The ZEC de la Rivière-Sainte-Marguerite is a "zone d'exploitation contrôlée" (controlled harvesting zone) (ZEC) in the unorganized territory of the Mont-Valin, in Le Fjord-du-Saguenay Regional County Municipality, in the administrative region of Saguenay-Lac-Saint-Jean, Quebec, Canada.

== Geography ==
With a length of 184.4 km, the ZEC is the second longest salmon river in ZEC of Quebec or after Zec de la Rivière-Bonaventure.

Zec covering three rivers

The "ZEC de la Rivière-Sainte-Marguerite" is a ZEC of salmon river fitted on the course of three rivers:
- The Sainte-Marguerite northeast River flowing in the north-south direction between the territories of the Zec Nordique (on east) and the Zec Chauvin (on west). This river flows into the Sainte-Marguerite River to 2.4 km from the mouth of the latter.
- "Le bras des Murailles" (Arm of the Walls) (tributary of the Sainte-Marguerite River).
- The Sainte-Marguerite River, which is the main river. The Sainte-Marguerite River serves as southern limit to the Zec Chauvin

The route 172 between Tadoussac to Saguenay city goes on 55 km along the Sainte-Marguerite River, up to the "Montagne du Chapeau" (Mountain Hat) (250 m), covering the area 1 to 4 of Zec. From this mountain, it is possible to canoe upstream the river.

Sainte-Marguerite River

With a length of 100 km, the Sainte-Marguerite River takes its source in Lake Saint-Marguerite (elevation 678 m) and various body of water at west of the Mont-Valin (785 m), in the Zec Martin-Valin. It flows prior to the northwest for a few kilometers before turning south-westerly direction for 15 km. Then the river branches south-east for a distance of 60 km almost parallel to the Saguenay River. In the end of course, the river branches south-west for a final 2.4 km to its mouth where it empties into the Sainte-Marguerite Bay on the north shore of the Saguenay River. The entrance to the bay (2.7 km long and 1.3 km at its widest point) is 25 km (by the river) downstream of the cross Tadoussac.

The main river tributary is the Sainte-Marguerite northeast river, Valin River and "Bras des Murailles" (Arm of the Walls) (and its tributary stream Couture). The main tributaries of the Sainte-Marguerite River are: Barre, Epiphanie, Spruce and "de la Cage".

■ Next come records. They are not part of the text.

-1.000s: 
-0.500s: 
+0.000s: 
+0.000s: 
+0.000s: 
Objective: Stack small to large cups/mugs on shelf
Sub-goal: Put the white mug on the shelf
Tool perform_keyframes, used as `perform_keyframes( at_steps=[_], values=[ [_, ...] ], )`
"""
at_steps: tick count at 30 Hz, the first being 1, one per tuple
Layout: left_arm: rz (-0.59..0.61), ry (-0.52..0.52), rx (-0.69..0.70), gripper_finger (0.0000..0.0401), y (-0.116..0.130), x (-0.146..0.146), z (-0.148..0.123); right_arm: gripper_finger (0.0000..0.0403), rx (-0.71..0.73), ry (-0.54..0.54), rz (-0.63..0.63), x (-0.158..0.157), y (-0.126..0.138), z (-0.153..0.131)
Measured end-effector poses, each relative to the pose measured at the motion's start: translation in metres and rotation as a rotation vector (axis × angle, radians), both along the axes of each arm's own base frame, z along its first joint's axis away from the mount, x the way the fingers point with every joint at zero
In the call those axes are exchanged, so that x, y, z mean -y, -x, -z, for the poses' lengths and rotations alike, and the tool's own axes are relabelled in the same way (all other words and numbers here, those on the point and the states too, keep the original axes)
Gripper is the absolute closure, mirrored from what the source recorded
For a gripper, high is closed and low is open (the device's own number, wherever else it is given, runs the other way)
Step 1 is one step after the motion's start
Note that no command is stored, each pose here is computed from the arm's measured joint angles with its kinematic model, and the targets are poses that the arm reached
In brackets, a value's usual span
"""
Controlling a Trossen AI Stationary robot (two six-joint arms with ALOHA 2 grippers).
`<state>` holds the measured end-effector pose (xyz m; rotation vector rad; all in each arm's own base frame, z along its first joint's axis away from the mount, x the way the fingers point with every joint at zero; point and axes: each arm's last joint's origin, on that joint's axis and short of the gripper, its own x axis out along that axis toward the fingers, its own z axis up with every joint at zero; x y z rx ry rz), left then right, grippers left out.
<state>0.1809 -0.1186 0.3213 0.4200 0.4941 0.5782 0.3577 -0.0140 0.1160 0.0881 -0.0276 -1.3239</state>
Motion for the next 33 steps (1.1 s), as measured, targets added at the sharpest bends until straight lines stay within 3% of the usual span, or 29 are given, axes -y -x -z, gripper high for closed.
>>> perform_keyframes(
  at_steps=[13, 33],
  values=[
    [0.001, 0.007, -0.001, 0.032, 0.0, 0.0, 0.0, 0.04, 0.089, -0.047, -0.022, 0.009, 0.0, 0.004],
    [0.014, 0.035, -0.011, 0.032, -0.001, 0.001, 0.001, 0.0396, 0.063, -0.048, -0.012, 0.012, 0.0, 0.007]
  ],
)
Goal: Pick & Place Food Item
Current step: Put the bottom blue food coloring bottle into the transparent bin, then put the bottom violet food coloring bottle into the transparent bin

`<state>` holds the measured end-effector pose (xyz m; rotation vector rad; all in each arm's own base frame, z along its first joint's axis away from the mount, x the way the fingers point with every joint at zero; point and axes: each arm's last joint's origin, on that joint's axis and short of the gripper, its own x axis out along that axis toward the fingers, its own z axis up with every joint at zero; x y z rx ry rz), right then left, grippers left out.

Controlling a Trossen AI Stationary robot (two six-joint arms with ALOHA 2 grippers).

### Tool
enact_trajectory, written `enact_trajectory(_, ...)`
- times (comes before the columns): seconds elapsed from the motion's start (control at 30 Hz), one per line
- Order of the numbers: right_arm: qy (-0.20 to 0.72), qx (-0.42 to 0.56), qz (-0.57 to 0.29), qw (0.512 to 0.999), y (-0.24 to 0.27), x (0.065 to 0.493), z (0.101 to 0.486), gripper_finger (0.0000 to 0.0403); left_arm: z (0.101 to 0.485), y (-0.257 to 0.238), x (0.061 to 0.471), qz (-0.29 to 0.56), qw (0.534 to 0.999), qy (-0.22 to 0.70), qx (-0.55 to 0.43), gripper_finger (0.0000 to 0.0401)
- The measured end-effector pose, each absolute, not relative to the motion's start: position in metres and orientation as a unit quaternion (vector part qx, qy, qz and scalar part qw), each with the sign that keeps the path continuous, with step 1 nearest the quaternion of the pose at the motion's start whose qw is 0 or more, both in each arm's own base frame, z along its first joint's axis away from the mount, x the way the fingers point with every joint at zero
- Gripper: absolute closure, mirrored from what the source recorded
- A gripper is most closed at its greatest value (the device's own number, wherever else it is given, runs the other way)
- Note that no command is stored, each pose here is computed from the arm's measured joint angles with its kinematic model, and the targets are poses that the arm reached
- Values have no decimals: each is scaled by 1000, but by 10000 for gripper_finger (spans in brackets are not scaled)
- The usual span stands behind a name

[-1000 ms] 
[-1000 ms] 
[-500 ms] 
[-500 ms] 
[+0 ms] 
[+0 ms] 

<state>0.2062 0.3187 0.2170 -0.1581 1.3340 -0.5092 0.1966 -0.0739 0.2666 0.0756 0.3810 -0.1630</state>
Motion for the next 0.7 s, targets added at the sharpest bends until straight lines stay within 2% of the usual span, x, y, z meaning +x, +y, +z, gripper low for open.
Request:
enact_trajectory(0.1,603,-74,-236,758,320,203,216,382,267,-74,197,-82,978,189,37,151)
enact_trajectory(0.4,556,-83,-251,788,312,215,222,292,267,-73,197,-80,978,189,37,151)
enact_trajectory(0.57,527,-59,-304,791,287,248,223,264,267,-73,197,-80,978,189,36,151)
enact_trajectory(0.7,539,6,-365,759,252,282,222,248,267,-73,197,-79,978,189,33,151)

The route of the Sainte-Marguerite River pass through several rapids, including (from the top level of the river):
- "Le Rapide Vert" (The Fast Green), located 2.7 km northwest of the "Burned Mountain (404 m);
- "Le Grand Rapide" (The Great Rapid), located northwest of Mountain Bardsville (337 m); opposite, on the north side of the river, Mount Arthur-Leblanc led the industry to 465 m;
- "Rapide de la Montagne" (Rapide of the Mountain), located about 4 km northeast of Mount Arm Morin (493 m).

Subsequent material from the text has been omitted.